Return to a Single Mandate:
Hoenig advocates returning to a sole focus on price stability, arguing that employment follows from sound money management.
“The Fed should have a stable valued currency. That's its primary goal...maximum employment will follow sound monetary zero inflationary policies.” — Thomas Hoenig (17:15)
[18:20 – 20:13]
Dangers of Overconfidence:
Hoenig warns against Fed “fine tuning” the economy, asserting that economists aren’t engineers and markets cannot be perfectly managed.
“Economists are not engineers. They cannot engineer the economy that they think will give us the best output...they cannot manage the economy to perfection.” — Thomas Hoenig (18:34)
Self-Correcting Markets:
Markets, while prone to mistakes, recover better than central planners do.
[20:13 – 21:38]
Market Influence:
The Fed is now possibly the largest single factor in how financial markets behave due to its vast purchases of government securities.
“They're a huge participant in the money market...they have a very dominant influence in the markets today.” — Thomas Hoenig (20:56)
Chairman’s Real Power:
The chairman wields outsized influence over FOMC decisions, with most members deferring to the chair’s view.
[21:38 – 24:38]
2026: Inflationary Boom Expected:
Fiscal stimulus, election-year spending, and easy monetary policy are all set to make 2026 an economically strong—and inflationary—year.
“I think 2026 is going to be an inflationary boom year for a whole host of reasons...That means more stimulus into the economy.” — Thomas Hoenig (21:49)
2027 & Beyond: Recession Risks:
The risk of an overheated economy leading to recession post-election.
“There could be a backing off of that in 2027. It could be either a mild recession or, depending on the financial markets, a more serious recession.” — Thomas Hoenig (22:56)
Global Reserve Currency Status:
Hoenig is confident the dollar will remain the world’s reserve currency "for some time" because no viable alternative exists yet.
“The dollar is the least dirty T-shirt in the laundry...there's none that's obviously able to replace it.” — Thomas Hoenig (24:04)
On Fed Independence vs.

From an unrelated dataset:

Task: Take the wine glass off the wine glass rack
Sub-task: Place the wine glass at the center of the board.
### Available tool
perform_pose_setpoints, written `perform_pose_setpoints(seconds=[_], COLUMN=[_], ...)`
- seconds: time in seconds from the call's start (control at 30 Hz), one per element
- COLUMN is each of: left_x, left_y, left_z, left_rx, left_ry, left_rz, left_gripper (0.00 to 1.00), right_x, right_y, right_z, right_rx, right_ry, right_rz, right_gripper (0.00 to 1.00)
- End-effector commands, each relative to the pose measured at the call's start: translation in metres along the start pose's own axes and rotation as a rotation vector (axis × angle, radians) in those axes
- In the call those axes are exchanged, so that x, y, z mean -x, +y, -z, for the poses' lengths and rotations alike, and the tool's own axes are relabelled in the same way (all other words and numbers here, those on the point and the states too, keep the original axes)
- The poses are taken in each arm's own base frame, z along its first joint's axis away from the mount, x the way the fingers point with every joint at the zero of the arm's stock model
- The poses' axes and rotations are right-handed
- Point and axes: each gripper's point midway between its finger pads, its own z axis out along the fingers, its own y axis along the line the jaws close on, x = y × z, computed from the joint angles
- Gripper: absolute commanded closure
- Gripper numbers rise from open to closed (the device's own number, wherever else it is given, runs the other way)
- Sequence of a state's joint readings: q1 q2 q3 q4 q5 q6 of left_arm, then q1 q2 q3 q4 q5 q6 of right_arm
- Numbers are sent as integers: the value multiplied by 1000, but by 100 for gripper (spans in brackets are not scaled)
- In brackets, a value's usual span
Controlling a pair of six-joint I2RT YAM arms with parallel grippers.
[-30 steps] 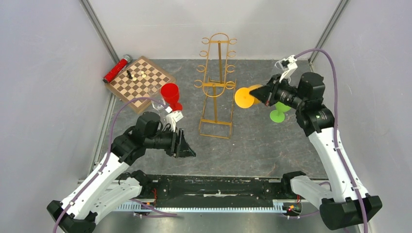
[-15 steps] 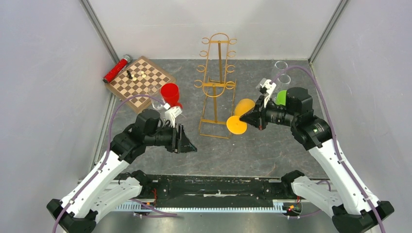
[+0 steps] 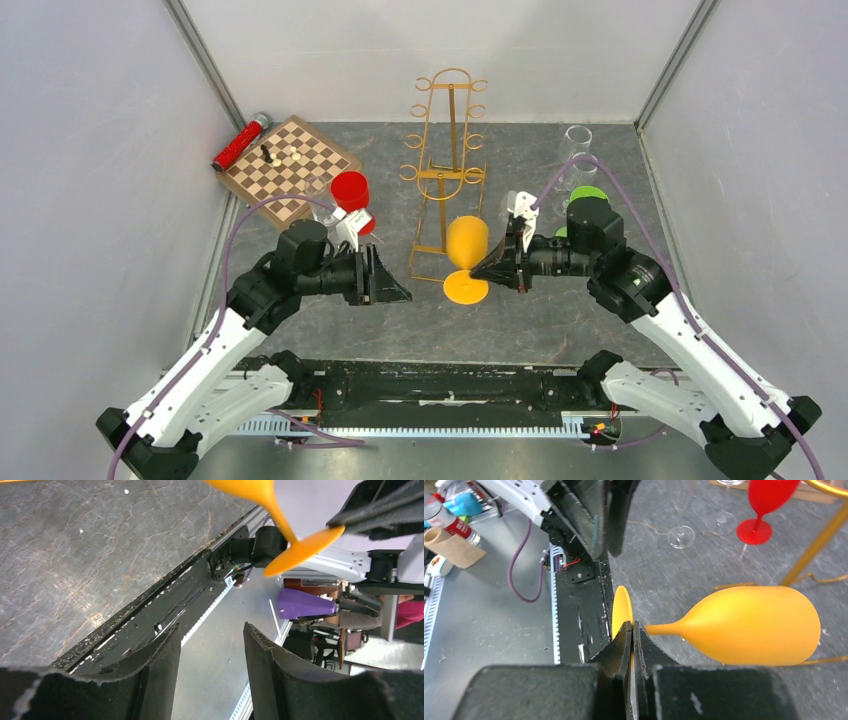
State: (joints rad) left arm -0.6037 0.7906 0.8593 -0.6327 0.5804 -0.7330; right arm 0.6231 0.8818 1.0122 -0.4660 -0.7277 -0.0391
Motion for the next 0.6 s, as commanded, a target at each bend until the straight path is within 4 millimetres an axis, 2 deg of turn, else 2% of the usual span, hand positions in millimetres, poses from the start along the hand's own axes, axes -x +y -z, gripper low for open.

Presidential Pressure:
“The Fed is deliberately created to be insulated to some degree from that because Congress knew that it would spend more than it should if it could also control the printing press.” — Thomas Hoenig (04:14)
On the Realpolitik of Senate Confirmations:
“Anyone the President would choose would be thought would have that bias. But I think Kevin knows the trade offs and that makes him a good choice.” — Thomas Hoenig (05:09)
On Understanding Central Banks:
“Americans need to understand that better so they can monitor and really understand where policy is going.” — Thomas Hoenig (06:48)
On Asset Prices as Policy Indicators:
“Much of the run up in gold and silver prices...have been part of an inflation hedge.” — Thomas Hoenig (07:23)
On Political Risk to Fed’s Independence:
"It really is [the pending Supreme Court case]. It will define independence for the Fed." — Thomas Hoenig (11:29)
On Fed’s Renovation Overrun:
“If every agency who had an overrun were investigated on criminal charges, there would be very few people that wouldn't be investigated in Washington.” — Thomas Hoenig (14:16)
On the ‘Least Dirty T-Shirt’ Analogy:
“The dollar is the least dirty T shirt in the laundry.” — Thomas Hoenig (24:04)
The tone throughout is colloquial yet substantive—with Gingrich’s probing but affable host style and Hoenig’s frank, seasoned analysis. Both speakers maintain a respectful, even slightly bemused, skepticism toward central bank overreach and the theatrics of finance and politics.
This summary covers all major topics and insights, highlights critical moments and quotations, and can serve as a standalone resource for listeners and non-listeners alike.